Events in Lisbon this week have sharpened Saudi eagerness to buy into the Premier League. The success of Paris Saint-Germain in reaching the Champions League final against Bayern Munich has irritated many in the Gulf. PSG are owned by Qatar, the region’s pariah nation. Saudi Arabia has been the driving force in a multinational boycott of its neighbour. Another of the major players in the anti-Qatari sanctions is the United Arab Emirates, whose deputy prime minister is Sheikh Mansour, the owner of Manchester City.
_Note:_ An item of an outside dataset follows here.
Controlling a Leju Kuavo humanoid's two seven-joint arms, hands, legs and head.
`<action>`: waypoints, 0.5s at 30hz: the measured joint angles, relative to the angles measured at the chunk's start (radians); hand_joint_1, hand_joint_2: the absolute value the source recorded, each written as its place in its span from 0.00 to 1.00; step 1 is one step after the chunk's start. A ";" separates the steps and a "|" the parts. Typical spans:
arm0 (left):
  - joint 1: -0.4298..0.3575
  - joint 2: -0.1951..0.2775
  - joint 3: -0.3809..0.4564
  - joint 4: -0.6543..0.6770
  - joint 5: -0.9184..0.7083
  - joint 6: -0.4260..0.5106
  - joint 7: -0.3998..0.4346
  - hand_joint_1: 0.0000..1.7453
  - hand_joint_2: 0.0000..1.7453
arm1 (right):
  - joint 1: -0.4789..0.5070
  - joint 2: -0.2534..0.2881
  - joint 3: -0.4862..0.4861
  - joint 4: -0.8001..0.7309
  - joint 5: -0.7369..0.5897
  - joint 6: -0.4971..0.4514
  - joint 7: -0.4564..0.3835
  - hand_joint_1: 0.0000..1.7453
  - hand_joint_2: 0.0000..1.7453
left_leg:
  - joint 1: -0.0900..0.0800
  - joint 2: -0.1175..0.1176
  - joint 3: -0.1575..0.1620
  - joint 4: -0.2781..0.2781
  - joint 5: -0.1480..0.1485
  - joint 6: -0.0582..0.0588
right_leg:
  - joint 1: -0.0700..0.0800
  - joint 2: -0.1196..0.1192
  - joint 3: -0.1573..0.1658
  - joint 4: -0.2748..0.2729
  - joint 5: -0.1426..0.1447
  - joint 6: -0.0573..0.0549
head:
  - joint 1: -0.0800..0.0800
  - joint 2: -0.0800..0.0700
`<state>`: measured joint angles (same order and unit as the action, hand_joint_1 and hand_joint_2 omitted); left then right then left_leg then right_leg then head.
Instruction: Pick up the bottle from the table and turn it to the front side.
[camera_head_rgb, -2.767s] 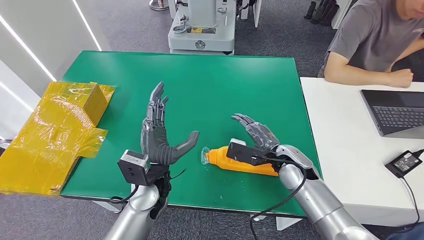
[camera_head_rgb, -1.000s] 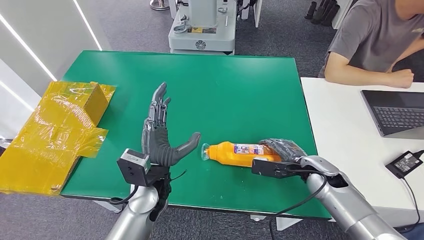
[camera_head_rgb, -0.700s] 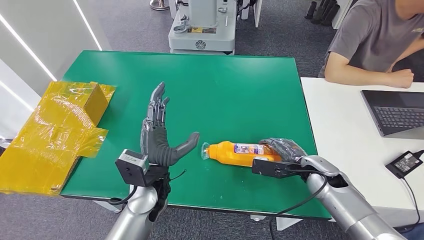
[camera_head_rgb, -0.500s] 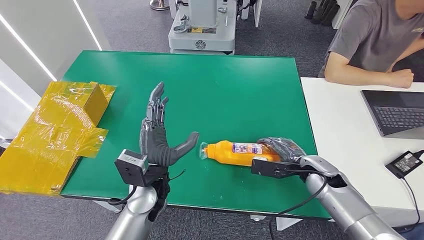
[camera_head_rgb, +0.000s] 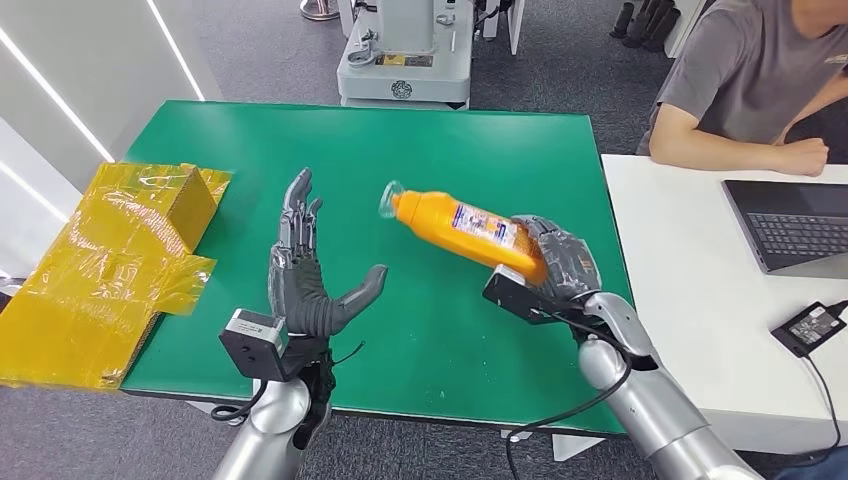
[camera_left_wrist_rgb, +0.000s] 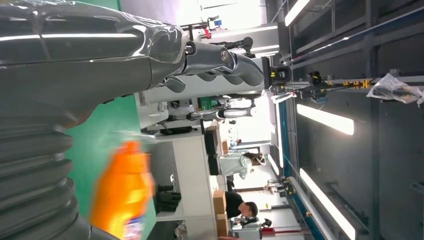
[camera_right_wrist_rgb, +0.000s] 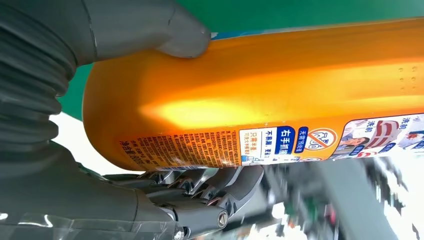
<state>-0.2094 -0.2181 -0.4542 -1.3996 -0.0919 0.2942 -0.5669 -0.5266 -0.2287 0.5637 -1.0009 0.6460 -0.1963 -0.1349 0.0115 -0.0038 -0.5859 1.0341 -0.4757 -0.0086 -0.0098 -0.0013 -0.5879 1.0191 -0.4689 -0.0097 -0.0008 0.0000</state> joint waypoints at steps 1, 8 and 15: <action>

The French side’s exploits have brought mixed publicity for Doha. Accusations of ‘sportswashing,’ the highlighting of human-rights abuses and the appalling treatment of migrant workers in the country accompany every PSG success. Yet there are enough positive images generated by football to cause Saudi Arabia and Abu Dhabi to envy their Qatari enemies.
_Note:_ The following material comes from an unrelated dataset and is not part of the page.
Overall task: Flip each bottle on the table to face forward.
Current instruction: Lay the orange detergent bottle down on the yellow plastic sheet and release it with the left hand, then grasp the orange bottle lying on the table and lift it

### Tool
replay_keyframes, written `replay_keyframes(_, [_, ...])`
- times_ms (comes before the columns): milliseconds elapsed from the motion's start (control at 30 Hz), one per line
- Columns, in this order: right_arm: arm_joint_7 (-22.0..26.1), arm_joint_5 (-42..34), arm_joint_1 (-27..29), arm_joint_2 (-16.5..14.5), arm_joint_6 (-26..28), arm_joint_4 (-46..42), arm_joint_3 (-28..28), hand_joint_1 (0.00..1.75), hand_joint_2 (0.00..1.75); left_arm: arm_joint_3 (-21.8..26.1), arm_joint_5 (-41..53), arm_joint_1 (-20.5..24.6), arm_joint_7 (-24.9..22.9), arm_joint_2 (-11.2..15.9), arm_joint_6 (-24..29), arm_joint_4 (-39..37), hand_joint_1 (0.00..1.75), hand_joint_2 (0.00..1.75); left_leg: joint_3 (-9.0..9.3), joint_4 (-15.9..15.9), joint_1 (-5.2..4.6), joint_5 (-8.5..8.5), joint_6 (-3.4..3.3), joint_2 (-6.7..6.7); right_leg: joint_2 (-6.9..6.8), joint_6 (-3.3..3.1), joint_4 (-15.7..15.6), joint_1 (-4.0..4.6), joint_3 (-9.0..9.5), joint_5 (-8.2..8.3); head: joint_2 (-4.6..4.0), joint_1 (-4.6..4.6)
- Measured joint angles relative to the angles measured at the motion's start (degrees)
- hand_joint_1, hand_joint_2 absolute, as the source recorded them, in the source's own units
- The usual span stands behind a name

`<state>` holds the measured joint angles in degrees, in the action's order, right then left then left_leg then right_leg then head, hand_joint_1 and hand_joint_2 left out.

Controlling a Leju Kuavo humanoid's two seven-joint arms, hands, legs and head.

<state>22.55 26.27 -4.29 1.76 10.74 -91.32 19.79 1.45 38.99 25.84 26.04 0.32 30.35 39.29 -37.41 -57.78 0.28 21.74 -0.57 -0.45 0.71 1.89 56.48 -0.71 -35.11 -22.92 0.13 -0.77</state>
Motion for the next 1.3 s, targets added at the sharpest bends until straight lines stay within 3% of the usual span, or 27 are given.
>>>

Those connected with PIF have always claimed that Newcastle would be run very differently to PSG and City. Both of those clubs are essentially money-no-object vanity projects for their respective states, hence their problems with Uefa’s financial fair play regulations. The narrative from PIF’s partners is that the Saudi investment in Newcastle was based on hard-headed business principles. Fans on the Gallowgate were not getting something for nothing. PIF wanted a return.
If PSG win the Champions League, that thinking could change. Football has always been a expression of national identity. Before the fall of the Iron Curtain, sporting success represented a vindication of social and economic programmes for competing systems. A Cold War is in progress in the Gulf and PSG and City are proxies in a political conflict. Newcastle could be next.
The underlying problem for the Premier League is the Saudi treatment of beIn Sport, the TV rights holder in the area. The Qatari broadcaster has been refused a licence in the desert kingdom and beIn transmissions were hijacked and pirated by illegal operations based around Riyadh. This week the Saudi authorities agreed to work on a framework to tackle piracy and protect intellectual rights in the region. It is unlikely to be enough for the Premier League to rubber-stamp PIF’s involvement in Newcastle but it is a sign that the compromise is in the air.
MPs, local politicians and supporters will keep the pressure on the Premier League. The consortium have hinted that buying Newcastle would be a prelude to wider investment on Tyneside. Clarification of further spending plans would increase the public clamour for the takeover. The Saudis are not shy of upping the ante when it suits them. A half-billion “look what you could have had” package of proposed funding would put intolerable pressure on the owners and directors test. As would the threat of buying elsewhere.
Soft power, hard cash. Both may still be heading towards Newcastle. The new season will start with Ashley still in place but it is doubtful it will end that way.